This project provides the Docker images for running Unity Catalog Server and CLI.
Before you can build the Docker image, install the following tools:
build-uc-server-docker builds the Docker image of Unity Catalog Localhost Reference Server.
./docker/bin/build-uc-server-docker
Note
build-uc-server-docker
runs the entire sbt build while creating the Docker image.
build-uc-server-docker
creates an image named unitycatalog
with the version from version.sbt.
docker images unitycatalog
REPOSITORY TAG IMAGE ID CREATED SIZE
unitycatalog 0.2.0-SNAPSHOT 8b68b233813b About a minute ago 427MB
Once the Docker image of Unity Catalog's Localhost Reference Server is built, you can start it up using start-uc-server-docker script.
./docker/bin/start-uc-server-docker
Container unitycatalog does not exist. Creating it...

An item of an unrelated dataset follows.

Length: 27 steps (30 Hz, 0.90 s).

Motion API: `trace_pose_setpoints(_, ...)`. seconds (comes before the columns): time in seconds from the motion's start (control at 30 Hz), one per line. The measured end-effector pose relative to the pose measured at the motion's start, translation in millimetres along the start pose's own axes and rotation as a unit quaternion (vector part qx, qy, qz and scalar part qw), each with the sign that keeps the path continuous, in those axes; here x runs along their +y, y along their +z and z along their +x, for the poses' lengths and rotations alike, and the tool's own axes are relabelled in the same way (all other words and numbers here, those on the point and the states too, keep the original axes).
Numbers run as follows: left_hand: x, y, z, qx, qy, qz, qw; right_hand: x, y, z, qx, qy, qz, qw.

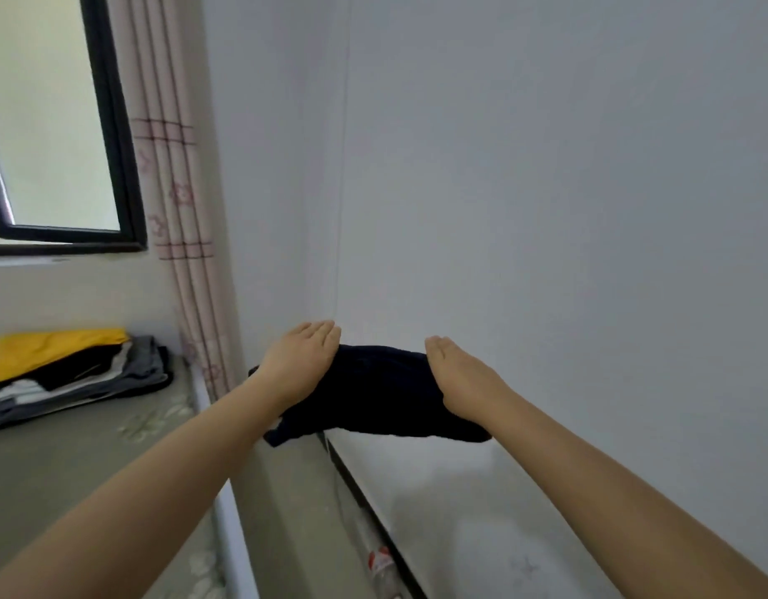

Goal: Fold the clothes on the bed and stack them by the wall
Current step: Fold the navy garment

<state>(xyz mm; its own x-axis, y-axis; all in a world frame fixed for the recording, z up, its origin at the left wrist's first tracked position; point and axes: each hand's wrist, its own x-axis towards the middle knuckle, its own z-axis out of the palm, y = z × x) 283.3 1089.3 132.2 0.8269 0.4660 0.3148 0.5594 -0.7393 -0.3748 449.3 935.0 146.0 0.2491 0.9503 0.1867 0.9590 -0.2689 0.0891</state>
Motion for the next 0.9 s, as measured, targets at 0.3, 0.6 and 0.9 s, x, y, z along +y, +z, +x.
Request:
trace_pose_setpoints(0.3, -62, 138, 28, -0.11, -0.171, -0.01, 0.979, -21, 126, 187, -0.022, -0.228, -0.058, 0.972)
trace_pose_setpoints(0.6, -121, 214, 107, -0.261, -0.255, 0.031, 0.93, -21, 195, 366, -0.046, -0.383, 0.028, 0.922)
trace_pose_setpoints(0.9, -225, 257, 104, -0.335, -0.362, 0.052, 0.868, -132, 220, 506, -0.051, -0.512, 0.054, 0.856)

fbf8a0d2fc6a82f81134c4c50fb4c777399e7095706cb65ff6fe0c158ec43ef4
The container unitycatalog is running with the following parameters:
{
"Command": "\"/bin/bash bin/start…\"",
"CreatedAt": "2024-08-26 18:10:48 +0200 CEST",
"ID": "fbf8a0d2fc6a",
"Image": "unitycatalog:0.2.0-SNAPSHOT",
"Labels": "",
"LocalVolumes": "1",
"Mounts": "3e4bcb63d68a91…",
"Names": "unitycatalog",
"Networks": "bridge",
"Ports": "0.0.0.0:8081->8081/tcp",
"RunningFor": "Less than a second ago",
"Size": "32.8kB (virtual 427MB)",
"State": "running",
"Status": "Up Less than a second"
}
start-uc-server-docker
starts the Unity Catalog server to listen to 8081
.
docker container ls --filter name=unitycatalog --no-trunc --format 'table {{.ID}}\t{{.Image}}\t{{.Command}}\t{{.Ports}}'
CONTAINER ID IMAGE COMMAND PORTS
fbf8a0d2fc6a82f81134c4c50fb4c777399e7095706cb65ff6fe0c158ec43ef4 unitycatalog:0.2.0-SNAPSHOT "/bin/bash bin/start-uc-server" 0.0.0.0:8081->8081/tcp
Use the regular non-dockerized Unity Catalog CLI to access the server and list the catalogs.
./bin/uc catalog list --server http://localhost:8081
┌─────┬────────────┬──────────┬─────────────┬──────────┬────────────────────────────────────┐
│NAME │ COMMENT │PROPERTIES│ CREATED_AT │UPDATED_AT│ ID │
├─────┼────────────┼──────────┼─────────────┼──────────┼────────────────────────────────────┤
│unity│Main catalog│{} │1721241605334│null │f029b870-9468-4f10-badc-630b41e5690d│
└─────┴────────────┴──────────┴─────────────┴──────────┴────────────────────────────────────┘
build-uc-cli-docker builds the Docker image of Unity Catalog CLI.
./docker/bin/build-uc-cli-docker
build-uc-cli-docker
creates an image named unitycatalog-cli
with the version from version.sbt.
docker images unitycatalog-cli
REPOSITORY TAG IMAGE ID CREATED SIZE
unitycatalog-cli 0.2.0-SNAPSHOT 52502d16934f About a minute ago 1.48GB
Note
In case you run into the following build exception, restart the CLI docker image build.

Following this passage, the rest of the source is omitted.